The side walls of the chamber 7 are made with holes 11 and 12, the shape of which is adequate to the cross-sectional shape of the mold, the dimensions of the holes

decreases in the direction of the gas cutter 8 from 1.2 width of the cross section of the mold in the side wall with hole 11 to 1.05 width of the same section in the side wall with hole 12. The holes 11 and 12 have the following dimensions, respectively, in mm and 158808 mm. The side walls of the chamber 7 form with the surface of the ingot 18 along its perimeter gaps equal to 15 and 4 mm, respectively. Due to these gaps, water from chamber 7 flows into holes 11 and 12. However, more flow out through hole 11, as it is larger than hole 12. This creates a directional movement of water in chamber 7 towards you. ingot movement.

The surface temperature of the ingot 18 in front of the entrance to the chamber 7 is as follows: at the outlet of it, it is eo ° C. The water temperature at the outlet of the pipeline 15 is 20 ° C, at the outlet through the opening 11 - 80 ° C, through the opening 12 - 50 ° C.

In this example, the design features of chamber 7 remain the same as in 1 and 2 examples. Specific water consumption is set to 6.0 ingot.
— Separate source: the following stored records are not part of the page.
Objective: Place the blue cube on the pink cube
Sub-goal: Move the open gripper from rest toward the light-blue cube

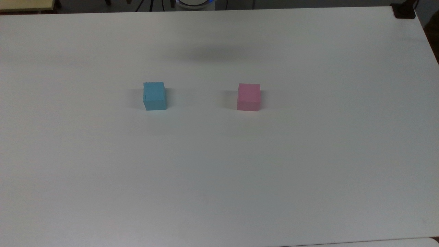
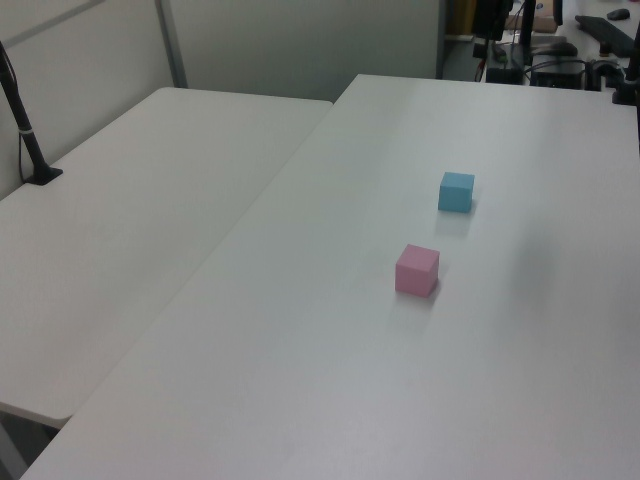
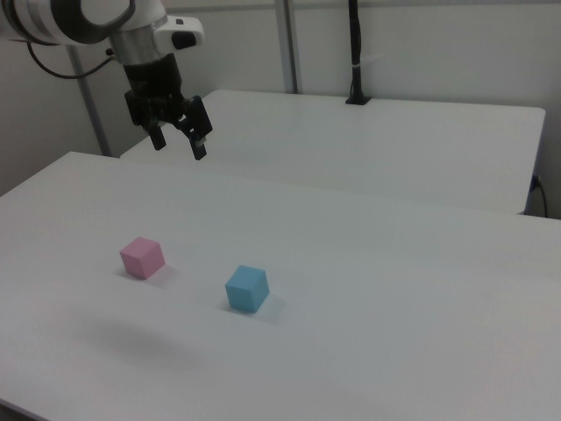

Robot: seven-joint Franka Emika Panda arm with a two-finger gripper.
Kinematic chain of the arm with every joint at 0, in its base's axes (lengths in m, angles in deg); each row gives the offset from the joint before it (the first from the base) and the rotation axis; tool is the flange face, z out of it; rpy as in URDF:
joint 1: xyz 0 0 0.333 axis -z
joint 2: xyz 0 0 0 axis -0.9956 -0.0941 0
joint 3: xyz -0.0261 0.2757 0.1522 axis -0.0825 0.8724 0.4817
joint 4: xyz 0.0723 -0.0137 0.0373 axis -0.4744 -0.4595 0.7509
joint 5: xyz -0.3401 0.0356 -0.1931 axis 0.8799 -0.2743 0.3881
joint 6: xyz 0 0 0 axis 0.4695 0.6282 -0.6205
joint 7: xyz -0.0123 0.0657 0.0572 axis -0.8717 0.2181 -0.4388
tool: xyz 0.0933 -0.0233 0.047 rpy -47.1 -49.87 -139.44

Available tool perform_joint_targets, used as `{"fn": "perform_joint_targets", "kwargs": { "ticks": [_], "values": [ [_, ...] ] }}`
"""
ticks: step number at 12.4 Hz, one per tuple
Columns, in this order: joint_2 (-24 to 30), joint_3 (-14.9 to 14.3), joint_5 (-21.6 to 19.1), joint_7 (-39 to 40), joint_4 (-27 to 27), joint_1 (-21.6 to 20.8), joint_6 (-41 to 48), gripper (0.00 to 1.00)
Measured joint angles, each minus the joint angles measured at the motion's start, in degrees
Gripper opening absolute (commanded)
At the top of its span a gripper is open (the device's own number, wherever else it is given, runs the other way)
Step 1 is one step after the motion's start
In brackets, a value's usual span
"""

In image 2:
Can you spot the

The total water flow from the pipeline 15 is equal to 470.

The application of the proposed installation allows to reduce the ingot rejects for internal and external cracks by 0.5%, and to reduce the cut of ingots by 0.8%.

Claims (1)

Invention Formula An installation for continuous casting of metals with a curvilinear technological axis, containing a crystallizer, supporting and guiding rollers located between them nozzles, a thickening cage, an accelerated cooling chamber, a gas cutting machine and a discharge roller table, which is designed to increase productivity and ingot quality. equipped with a roller table installed in the chamber of accelerated cooling, the chamber being divided into sections so that the length of each subsequent section of the chamber in the direction towards the crystallizer is longer by 30–40%, and the ingot openings for the ingot in sections are adequate in shape to the cross section of the mold and their thickness is reduced in the direction to the gas cutting from 1.2–1.4 to 1.05–1.1 to the cross section of the mold. Sources of information taken into account in the examination 1, Hermann E. Continuous casting. M., 1961, p. 646. AAAA / 7 FIG.